#### Aim of the task:
Within the material below, how many lines include the word "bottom"? Only the number should be given.

== Segment start ==

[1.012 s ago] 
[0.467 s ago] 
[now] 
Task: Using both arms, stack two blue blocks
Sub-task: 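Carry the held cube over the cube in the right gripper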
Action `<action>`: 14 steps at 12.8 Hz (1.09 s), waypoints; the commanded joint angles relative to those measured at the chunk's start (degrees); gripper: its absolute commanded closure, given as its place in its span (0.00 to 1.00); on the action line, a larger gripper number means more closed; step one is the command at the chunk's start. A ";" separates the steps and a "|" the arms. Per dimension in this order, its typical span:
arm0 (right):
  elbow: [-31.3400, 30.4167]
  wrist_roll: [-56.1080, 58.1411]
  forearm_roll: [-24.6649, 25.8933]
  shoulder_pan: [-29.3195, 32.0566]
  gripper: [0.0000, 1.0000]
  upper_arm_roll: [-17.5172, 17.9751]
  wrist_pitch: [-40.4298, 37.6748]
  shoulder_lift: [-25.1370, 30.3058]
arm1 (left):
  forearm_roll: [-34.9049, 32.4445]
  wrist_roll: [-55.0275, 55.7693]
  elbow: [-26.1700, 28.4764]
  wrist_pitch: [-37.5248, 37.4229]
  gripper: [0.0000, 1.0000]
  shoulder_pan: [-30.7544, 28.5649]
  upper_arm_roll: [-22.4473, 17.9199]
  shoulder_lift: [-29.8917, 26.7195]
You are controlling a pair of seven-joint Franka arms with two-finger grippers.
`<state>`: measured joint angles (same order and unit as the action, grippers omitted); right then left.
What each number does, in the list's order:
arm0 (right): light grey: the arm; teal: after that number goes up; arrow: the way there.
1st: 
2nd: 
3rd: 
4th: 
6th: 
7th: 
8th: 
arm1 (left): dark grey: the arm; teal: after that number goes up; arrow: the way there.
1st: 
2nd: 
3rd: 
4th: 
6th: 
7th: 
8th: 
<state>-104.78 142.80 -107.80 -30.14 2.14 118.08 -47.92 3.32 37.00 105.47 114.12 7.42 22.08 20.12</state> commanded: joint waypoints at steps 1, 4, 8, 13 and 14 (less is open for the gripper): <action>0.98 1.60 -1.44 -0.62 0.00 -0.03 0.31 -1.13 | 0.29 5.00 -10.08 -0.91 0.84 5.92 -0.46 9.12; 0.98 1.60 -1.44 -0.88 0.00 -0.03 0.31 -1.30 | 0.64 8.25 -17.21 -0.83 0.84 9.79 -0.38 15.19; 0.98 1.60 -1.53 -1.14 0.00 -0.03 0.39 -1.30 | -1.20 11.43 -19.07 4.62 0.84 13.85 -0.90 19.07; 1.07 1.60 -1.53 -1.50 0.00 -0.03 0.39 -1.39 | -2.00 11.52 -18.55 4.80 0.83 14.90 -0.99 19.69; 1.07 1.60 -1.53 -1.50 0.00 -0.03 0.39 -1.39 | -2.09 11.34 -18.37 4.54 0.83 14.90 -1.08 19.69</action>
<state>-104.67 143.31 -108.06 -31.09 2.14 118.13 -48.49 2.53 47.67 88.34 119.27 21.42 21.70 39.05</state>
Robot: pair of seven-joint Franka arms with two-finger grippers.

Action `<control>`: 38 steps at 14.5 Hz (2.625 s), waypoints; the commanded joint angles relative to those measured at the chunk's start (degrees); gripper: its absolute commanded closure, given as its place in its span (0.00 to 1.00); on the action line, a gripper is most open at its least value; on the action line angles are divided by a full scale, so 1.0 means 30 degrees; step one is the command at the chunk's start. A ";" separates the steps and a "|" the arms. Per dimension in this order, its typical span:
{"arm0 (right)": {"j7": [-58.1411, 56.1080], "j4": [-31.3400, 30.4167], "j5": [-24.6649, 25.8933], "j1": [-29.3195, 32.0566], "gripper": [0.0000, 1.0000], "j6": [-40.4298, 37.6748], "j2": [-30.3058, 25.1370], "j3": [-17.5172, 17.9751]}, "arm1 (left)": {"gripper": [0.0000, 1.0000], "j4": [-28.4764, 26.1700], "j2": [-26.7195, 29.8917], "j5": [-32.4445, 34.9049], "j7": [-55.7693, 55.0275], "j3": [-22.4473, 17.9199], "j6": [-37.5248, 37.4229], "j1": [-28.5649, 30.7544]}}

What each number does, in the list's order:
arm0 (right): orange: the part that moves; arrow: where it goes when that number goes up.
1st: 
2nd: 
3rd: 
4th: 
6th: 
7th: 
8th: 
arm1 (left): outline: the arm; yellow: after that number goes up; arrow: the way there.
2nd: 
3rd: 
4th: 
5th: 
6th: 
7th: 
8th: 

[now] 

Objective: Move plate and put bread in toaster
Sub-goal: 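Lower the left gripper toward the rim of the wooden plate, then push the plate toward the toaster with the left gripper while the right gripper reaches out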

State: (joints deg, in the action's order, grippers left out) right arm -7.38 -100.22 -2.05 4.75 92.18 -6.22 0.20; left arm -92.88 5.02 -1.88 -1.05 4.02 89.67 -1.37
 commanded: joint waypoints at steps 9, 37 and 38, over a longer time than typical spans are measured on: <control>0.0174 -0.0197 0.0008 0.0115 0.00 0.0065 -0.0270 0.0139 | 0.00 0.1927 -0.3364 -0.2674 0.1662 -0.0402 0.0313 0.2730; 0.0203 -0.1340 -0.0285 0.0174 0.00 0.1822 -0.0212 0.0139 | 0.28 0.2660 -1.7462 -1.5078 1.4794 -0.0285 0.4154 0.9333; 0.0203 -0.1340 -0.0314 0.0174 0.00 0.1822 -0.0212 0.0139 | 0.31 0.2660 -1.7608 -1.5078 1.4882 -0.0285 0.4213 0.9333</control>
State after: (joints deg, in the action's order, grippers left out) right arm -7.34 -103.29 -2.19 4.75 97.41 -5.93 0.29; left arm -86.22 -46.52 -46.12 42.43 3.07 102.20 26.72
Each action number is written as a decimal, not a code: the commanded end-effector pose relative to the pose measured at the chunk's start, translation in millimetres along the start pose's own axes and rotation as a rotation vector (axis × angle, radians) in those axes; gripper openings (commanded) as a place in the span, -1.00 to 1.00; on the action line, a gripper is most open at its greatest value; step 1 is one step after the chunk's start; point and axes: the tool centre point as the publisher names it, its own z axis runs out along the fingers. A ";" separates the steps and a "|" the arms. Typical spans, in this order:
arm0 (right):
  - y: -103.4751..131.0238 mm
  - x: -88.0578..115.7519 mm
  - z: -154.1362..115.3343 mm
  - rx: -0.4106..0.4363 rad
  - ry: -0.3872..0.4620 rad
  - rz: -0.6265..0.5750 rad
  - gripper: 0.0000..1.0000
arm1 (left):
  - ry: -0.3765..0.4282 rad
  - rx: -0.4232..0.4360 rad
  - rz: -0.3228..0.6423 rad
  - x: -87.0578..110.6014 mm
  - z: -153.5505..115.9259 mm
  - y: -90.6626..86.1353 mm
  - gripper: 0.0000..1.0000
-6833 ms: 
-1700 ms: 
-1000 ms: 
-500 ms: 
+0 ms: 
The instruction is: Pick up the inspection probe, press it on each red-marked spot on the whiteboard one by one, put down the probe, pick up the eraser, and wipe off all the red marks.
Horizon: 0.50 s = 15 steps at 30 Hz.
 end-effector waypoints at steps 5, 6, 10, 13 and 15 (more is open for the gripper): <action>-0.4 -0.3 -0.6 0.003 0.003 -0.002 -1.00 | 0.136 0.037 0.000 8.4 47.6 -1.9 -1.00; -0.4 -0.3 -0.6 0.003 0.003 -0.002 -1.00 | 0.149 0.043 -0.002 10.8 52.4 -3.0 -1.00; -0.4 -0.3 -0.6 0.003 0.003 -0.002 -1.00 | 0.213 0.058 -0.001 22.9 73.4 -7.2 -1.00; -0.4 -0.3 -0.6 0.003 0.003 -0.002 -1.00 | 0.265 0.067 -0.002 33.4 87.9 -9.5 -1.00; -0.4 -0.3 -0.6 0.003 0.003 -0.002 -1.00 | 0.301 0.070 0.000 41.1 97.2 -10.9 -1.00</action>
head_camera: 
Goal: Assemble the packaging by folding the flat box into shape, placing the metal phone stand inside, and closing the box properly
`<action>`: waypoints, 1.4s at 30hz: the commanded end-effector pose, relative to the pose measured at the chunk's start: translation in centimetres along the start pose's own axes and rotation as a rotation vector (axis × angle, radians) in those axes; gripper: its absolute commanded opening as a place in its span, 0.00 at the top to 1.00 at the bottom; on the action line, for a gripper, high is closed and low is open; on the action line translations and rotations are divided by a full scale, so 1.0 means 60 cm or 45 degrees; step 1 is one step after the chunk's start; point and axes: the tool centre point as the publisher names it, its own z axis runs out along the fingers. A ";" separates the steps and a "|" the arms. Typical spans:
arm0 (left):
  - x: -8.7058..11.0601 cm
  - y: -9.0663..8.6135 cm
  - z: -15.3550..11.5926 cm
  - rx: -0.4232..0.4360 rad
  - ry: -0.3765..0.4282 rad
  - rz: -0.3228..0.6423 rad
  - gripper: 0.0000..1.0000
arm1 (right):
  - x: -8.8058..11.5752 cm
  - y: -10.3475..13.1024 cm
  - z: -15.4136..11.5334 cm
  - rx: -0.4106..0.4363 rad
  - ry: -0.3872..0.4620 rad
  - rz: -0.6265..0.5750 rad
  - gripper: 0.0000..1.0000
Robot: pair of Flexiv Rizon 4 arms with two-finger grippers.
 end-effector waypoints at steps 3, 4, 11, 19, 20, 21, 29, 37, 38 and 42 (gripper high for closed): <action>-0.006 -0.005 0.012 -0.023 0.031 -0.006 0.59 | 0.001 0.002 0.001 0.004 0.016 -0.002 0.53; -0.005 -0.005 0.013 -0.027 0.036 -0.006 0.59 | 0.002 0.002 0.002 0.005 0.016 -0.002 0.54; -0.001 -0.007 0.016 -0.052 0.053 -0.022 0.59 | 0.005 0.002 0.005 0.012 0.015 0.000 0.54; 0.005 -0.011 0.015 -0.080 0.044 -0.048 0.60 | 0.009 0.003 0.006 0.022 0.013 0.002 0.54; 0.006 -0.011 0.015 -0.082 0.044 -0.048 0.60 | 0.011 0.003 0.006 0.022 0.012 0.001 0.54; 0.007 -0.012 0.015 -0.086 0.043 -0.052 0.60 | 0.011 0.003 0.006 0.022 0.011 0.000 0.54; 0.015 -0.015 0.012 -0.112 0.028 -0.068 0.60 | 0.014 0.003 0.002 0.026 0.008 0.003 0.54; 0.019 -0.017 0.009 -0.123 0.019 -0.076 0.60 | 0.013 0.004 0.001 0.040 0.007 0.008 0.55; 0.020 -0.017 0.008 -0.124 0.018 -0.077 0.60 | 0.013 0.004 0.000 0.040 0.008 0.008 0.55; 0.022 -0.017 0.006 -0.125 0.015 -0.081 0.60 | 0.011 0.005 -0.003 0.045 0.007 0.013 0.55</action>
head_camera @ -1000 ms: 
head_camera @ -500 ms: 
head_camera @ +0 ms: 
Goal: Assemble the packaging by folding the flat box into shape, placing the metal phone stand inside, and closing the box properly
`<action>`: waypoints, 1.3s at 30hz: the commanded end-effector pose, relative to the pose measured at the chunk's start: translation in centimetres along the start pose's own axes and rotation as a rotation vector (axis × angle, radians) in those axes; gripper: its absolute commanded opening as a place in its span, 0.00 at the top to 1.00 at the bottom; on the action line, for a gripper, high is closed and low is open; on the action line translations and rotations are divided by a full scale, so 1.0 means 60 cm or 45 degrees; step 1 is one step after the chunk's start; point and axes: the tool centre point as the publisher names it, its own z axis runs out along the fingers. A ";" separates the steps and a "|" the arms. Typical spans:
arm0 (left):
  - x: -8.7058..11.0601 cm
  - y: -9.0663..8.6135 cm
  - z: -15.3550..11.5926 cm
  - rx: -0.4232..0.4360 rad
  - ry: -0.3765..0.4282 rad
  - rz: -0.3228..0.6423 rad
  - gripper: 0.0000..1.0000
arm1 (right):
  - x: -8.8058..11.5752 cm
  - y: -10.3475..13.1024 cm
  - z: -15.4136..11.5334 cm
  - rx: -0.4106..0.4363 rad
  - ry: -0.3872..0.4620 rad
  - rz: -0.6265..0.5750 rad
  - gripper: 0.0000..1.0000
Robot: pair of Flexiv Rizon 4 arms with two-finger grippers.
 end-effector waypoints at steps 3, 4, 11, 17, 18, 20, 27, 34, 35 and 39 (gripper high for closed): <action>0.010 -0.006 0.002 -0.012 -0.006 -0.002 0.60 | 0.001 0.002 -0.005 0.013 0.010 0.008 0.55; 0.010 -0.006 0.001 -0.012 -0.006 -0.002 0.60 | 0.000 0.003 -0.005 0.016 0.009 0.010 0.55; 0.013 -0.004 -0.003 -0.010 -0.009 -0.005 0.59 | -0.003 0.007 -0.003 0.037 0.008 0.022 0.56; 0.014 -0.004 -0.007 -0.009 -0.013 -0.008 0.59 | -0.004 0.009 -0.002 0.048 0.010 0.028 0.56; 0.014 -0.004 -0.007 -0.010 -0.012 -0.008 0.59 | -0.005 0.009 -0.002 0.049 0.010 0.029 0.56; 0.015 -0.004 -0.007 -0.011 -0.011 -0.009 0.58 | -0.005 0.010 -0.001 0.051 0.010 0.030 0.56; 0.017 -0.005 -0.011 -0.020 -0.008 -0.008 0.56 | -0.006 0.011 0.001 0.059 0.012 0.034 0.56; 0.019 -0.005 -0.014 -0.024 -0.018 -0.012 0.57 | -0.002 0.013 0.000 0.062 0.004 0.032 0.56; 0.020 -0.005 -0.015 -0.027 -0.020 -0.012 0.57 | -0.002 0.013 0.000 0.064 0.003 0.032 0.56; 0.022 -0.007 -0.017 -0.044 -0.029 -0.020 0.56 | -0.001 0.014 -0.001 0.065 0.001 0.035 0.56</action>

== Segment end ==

#### Response area:
2